Alcohol Fueled 'Ped

This may be a stupid question, but has anyone ever set up or tried to set up a moped to run an alcohol fuel like some of the Yamaha Kart motors? How do you do it? My Old Man raced 2 stroke Karts when dinosaurs were more than just what we put in our gas tanks. He said an alcohol motor is much faster than a gas motor of equivalent displacement, but also that they were hard to start and easy to burn up. Does anyone have any experience with alcohol burning 'ped motors?

Re: Alcohol Fueled 'Ped

I have not done it.... But engines that were not made specifically for alcohol have this problem >

alcohol acts as a corrosive to internal engine parts... so it is not very good for most engines that have to spend most of their time sitting still and not running

It does make a typical 30% more HP... and needs much richer carb jetting.
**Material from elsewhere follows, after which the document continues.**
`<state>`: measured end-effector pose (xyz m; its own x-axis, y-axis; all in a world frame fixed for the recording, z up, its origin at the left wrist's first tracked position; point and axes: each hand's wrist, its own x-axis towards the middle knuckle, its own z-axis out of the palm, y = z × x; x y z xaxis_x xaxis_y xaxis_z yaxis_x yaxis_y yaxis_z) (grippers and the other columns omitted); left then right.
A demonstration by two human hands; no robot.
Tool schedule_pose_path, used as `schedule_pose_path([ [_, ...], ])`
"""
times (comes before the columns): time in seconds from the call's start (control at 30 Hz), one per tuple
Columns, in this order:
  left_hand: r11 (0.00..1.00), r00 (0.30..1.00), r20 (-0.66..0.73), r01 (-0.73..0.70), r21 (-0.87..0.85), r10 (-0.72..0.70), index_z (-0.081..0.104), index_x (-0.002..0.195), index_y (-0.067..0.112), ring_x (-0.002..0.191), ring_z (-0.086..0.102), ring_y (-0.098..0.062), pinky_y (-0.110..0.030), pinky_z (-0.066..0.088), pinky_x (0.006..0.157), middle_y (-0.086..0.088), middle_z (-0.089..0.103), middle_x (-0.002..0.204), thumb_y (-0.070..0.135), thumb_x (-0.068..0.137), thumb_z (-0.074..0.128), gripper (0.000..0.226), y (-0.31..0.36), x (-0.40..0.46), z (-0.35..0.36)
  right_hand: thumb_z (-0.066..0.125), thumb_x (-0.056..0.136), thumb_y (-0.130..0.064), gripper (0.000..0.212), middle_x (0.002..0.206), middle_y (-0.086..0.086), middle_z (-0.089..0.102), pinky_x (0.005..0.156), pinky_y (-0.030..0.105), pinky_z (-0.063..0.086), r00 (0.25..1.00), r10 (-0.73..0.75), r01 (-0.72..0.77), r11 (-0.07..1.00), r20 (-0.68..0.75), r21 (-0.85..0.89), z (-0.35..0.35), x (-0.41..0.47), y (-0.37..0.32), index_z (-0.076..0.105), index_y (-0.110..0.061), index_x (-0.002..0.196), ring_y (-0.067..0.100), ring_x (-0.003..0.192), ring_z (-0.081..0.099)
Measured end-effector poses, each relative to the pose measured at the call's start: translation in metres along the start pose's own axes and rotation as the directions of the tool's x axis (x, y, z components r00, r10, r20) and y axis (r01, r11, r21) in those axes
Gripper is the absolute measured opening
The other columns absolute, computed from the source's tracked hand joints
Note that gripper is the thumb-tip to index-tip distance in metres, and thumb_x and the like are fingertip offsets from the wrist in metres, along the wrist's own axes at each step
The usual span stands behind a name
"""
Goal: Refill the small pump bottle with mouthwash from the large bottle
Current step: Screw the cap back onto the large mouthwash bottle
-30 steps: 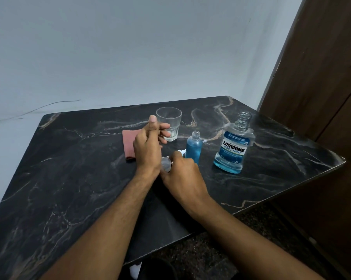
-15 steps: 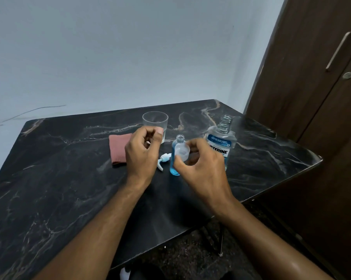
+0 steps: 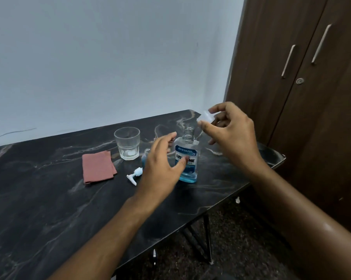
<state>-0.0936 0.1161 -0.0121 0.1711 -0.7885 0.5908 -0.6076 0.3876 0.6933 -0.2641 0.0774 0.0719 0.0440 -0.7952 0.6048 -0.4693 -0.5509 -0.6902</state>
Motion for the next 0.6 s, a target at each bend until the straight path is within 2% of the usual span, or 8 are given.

Lots of dragracers and hillclimbers use it.

Many of them have to drain their fuel after a race and run gasoline thru to help stop the corrosion.

Fuel mileage is also severely decreased (big jets).

Re: Alcohol Fueled 'Ped

I think that alcohol, gasoline, and diesel all require different compression ratios in the combustion chamber to run most efficiently. Also, there's a span of efficiency over how many rpms you're doing. Certain race cars like alcohol at specific rpms. Meaning they're not designed to pick up the groceries in the morning. If you want to put alcohol in the tank on a permanent basis, you'd probably have to do some serious re-tooling of your combustion chamber, spark plug etc., (and i don't know about mixing oil in there). Good luck

Re: Alcohol Fueled 'Ped

The oil is no problem... you have to use vegetable castor oil (from castor beans).

The idea of alcohol for mopeds that weren't designed for it is just not practical.

Premix

Reeperette /

Actually, I retuned a Tomos Bullet (A3 Motor) once and ran it off of that high-grade stuff they run in model airplanes once...you can buy that in a pre-mix from some hobby stores.

It runs well, but is certainly not good for the engine at all, over time it will corrode many of the parts....and of course, you have to retune rather radically to get it to work.

It's not at all cost-effective either....yet.